## DATA EXTRACT

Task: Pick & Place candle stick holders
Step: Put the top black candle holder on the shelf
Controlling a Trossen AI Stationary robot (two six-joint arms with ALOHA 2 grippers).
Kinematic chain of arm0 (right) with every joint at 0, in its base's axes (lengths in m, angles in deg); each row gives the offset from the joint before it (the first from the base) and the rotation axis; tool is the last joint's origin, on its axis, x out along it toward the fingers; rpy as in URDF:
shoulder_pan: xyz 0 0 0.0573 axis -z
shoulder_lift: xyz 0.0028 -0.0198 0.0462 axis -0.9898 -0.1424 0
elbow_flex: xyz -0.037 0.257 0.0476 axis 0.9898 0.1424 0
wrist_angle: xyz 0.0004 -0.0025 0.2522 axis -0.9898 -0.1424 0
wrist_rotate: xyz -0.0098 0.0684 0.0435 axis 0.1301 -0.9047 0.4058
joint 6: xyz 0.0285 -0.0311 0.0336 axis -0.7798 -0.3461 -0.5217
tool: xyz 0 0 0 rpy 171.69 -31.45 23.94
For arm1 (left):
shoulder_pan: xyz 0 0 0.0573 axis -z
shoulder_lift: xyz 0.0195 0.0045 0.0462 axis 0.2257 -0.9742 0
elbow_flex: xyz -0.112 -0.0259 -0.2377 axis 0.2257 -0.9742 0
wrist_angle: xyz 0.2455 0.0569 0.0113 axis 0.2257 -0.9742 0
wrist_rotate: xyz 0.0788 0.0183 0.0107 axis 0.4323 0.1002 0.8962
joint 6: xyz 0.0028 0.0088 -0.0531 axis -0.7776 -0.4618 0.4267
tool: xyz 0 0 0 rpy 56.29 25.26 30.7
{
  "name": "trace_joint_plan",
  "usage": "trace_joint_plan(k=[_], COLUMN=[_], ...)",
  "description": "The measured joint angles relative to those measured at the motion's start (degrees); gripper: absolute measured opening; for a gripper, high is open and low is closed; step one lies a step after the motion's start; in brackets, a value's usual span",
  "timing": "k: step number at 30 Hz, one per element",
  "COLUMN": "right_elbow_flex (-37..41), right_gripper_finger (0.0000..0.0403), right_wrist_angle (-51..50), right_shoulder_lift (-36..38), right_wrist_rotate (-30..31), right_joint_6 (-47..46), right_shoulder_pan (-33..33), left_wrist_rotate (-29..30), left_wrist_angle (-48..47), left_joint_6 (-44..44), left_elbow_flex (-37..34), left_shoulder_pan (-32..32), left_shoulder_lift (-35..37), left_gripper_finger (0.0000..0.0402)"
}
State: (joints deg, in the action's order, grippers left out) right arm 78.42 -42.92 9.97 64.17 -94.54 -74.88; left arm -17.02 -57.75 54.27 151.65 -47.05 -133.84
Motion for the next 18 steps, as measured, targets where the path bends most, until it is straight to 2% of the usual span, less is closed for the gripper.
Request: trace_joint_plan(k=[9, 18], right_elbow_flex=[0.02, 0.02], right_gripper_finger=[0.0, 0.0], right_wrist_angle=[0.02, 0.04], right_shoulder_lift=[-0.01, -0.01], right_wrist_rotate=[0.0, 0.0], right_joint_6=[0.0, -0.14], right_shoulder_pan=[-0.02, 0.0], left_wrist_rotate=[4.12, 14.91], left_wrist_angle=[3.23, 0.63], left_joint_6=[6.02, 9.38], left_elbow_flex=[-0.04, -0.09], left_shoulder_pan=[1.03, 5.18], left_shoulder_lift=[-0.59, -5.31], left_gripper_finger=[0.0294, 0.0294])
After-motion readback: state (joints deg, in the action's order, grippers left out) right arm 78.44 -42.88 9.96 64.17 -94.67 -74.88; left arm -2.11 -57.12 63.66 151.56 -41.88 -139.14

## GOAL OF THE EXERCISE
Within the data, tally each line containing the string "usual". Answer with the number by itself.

## EXERCISE RESPONSE
2